**REQUIRED WORK**: Starting at the line that contains "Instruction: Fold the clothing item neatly", return every line through the end of the data exactly, without pictures.

*** Opening of AVAILABLE DATA ***

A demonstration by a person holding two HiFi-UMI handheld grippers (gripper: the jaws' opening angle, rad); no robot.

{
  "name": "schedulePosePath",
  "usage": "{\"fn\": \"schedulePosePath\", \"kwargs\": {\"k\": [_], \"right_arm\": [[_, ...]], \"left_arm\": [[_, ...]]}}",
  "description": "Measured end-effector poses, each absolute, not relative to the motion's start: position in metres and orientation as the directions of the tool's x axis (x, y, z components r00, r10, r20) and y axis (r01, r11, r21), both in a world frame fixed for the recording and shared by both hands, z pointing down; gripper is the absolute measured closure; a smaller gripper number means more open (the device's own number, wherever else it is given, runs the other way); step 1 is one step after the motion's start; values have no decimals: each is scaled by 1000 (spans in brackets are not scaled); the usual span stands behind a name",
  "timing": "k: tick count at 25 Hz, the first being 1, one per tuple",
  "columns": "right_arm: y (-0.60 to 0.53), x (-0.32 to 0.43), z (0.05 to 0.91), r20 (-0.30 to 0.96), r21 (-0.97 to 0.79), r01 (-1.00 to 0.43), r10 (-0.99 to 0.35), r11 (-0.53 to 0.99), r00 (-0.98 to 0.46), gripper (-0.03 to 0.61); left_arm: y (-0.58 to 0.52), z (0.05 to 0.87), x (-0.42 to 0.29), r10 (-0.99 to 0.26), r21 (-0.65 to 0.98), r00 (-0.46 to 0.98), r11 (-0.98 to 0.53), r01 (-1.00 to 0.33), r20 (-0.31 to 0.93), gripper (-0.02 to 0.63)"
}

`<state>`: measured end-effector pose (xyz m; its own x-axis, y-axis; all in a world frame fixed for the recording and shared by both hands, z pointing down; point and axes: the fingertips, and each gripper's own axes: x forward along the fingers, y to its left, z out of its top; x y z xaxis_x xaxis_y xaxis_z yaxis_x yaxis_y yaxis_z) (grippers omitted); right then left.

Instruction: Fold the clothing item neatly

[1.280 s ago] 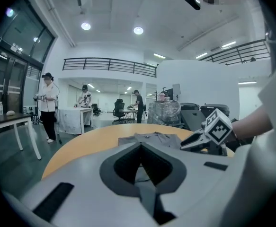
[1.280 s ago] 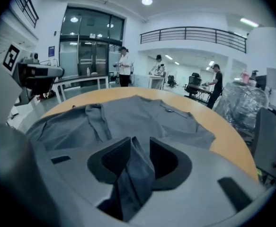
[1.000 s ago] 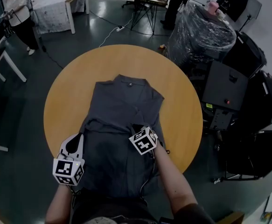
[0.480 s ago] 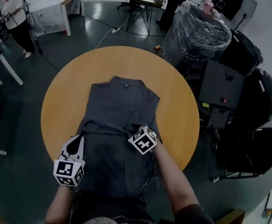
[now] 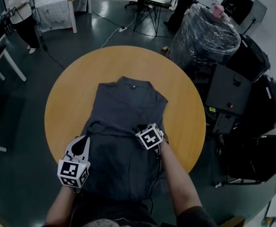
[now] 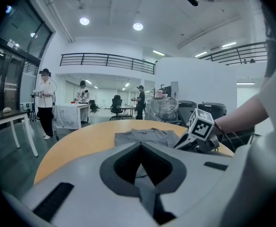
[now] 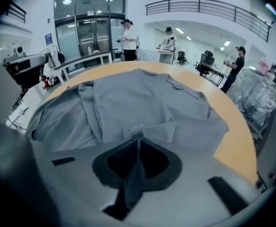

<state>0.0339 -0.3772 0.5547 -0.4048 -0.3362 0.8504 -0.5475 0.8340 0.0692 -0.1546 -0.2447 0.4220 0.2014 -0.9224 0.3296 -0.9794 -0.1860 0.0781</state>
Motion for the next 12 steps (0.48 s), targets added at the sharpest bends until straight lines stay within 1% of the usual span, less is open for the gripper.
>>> {"fn": "schedulePosePath", "kwargs": {"k": [3, 5, 7, 9, 12], "right_arm": [[-382, 41, 536, 826, 129, -566, -404, 814, -393, 569], [-388, 51, 521, 793, 137, -622, -461, 771, -398, 569], [-400, 71, 507, 750, 145, -706, -542, 693, -379, 569], [-413, 103, 499, 713, 161, -792, -624, 588, -319, 569], [-420, 149, 502, 708, 148, -880, -670, 451, -224, 569]], "left_arm": [[-247, 420, -152, -921, 76, 213, -199, -977, 327, 606], [-252, 416, -150, -921, 70, 223, -212, -975, 319, 606], [-258, 411, -146, -922, 61, 235, -227, -972, 307, 606], [-264, 405, -141, -923, 56, 248, -242, -969, 293, 606], [-268, 398, -134, -923, 59, 265, -259, -964, 279, 606]]}}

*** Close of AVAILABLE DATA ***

**ANSWER SECTION**:
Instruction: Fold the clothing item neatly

[1.280 s ago] 
[1.280 s ago] 
[1.000 s ago] 
[0.480 s ago] 
[now] 
[now] 
[now] 

<state>0.0339 -0.3772 0.5547 -0.4048 -0.3362 0.8504 -0.5475 0.8340 0.0692 -0.1546 -0.2447 0.4220 0.2014 -0.9224 0.3296 -0.9794 -0.1860 0.0781</state>
Motion for the next 12 steps (0.48 s), targets added at the sharpest bends until straight lines stay within 1% of the usual span, less is open for the gripper.
>>> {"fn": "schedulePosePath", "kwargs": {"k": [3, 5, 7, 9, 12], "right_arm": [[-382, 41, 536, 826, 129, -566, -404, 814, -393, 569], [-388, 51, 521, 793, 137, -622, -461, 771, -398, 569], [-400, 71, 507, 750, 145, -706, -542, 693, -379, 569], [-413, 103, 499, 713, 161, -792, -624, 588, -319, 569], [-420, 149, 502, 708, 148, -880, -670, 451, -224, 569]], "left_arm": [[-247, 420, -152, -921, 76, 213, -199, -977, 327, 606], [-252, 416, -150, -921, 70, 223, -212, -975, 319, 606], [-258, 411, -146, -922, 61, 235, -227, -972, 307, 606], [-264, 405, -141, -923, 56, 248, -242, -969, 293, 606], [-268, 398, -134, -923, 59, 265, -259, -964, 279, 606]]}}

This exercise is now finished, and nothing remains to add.